**What the exercise asks:**
Exactly as written, return all the data, leaving its pictures behind.

**Provided material:**
◇ ◇ ◇

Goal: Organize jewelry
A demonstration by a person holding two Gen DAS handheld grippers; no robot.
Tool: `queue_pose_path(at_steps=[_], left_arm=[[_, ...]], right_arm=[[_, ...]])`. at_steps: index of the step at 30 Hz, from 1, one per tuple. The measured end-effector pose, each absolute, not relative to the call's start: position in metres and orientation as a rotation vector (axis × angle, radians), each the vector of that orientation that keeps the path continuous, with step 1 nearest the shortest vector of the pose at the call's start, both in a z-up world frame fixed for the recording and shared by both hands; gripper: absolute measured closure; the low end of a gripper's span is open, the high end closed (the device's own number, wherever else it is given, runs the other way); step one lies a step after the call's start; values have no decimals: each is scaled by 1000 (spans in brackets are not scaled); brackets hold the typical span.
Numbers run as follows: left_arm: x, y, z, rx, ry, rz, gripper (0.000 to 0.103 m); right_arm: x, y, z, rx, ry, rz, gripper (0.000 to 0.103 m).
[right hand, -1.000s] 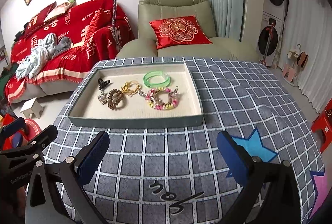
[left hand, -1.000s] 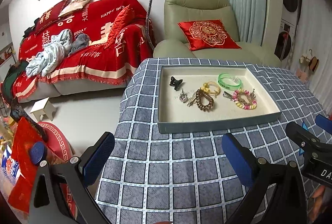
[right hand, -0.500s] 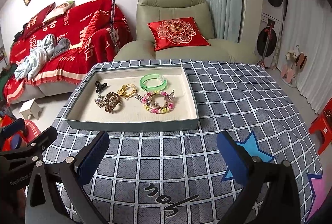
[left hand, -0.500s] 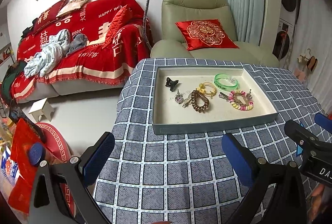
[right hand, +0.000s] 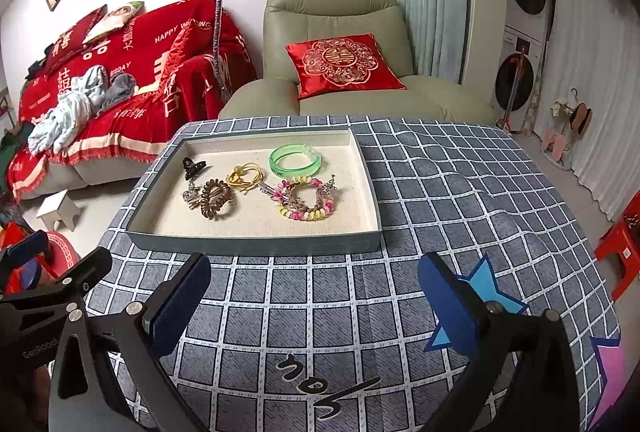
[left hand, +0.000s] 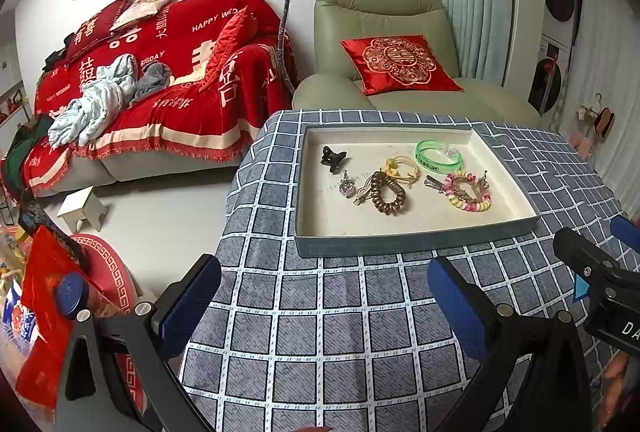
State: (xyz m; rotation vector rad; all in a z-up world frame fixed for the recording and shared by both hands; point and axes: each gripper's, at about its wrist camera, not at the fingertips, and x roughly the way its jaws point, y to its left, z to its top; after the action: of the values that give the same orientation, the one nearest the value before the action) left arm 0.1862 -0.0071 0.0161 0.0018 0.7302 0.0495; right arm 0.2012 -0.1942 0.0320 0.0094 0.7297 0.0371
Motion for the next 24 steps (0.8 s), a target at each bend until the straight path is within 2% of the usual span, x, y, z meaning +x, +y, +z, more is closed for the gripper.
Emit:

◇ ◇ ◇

**Reply:**
Goal: Organize jewelry
A demonstration by a person holding two Gen DAS handheld grippers; no robot.
Tool: `queue_pose_path(at_steps=[_], left_arm=[[_, ...]], right_arm=[[_, ...]])`. at_steps: index of the step at 30 Hz, from 1, one per tuple. The measured end-effector pose, each absolute, not relative to the call's start: position in metres and orientation as a rotation vector (axis × angle, radians), each the vector of that orientation that keeps the path continuous, with step 1 nearest the shortest vector of the pose at the call's start, both in a z-up world frame fixed for the recording and shared by both hands; gripper: absolute measured closure; the low end of a gripper's span is open, the high end closed (the device's own number, wherever else it is given, runs the other way); step one lies a step after the call's start; values have no decimals: each is scaled by 1000 (spans in brackets are not scaled); brackets hold the typical span.
Numbers run as follows: left_arm: x, y, z, rx, ry, rz, gripper (0.000 to 0.103 m); right_arm: x, y, z, rx, ry, rz, gripper (0.000 to 0.103 m).
[right hand, -1.000s] 
[left hand, -1.000s] 
[right hand, -0.500s] 
[left hand, -0.500s] 
[right hand, +0.000s] 
[left hand, +0.000s] 
State: (xyz m; rotation vector rad; all in a z-up world frame fixed for the recording and shared by both hands; point and axes: each gripper's, at about its wrist camera, not at the fingertips, and x roughly the way its jaws point, y to its left, z to its top; after the action: of the values that give the same orientation, the one nearest the value before the action) left arm 0.1862 -0.0071 0.0161 0.0018 0.7302 0.0495; right arm 0.2012 -0.1942 0.0320 0.0094 0.7297 0.0371
Motion for the next 24 steps (0.8 s), a target at each bend until the straight path is within 2% of the usual span, x, y, z meaning +x, +y, +z, more is closed for the gripper.
Emit:

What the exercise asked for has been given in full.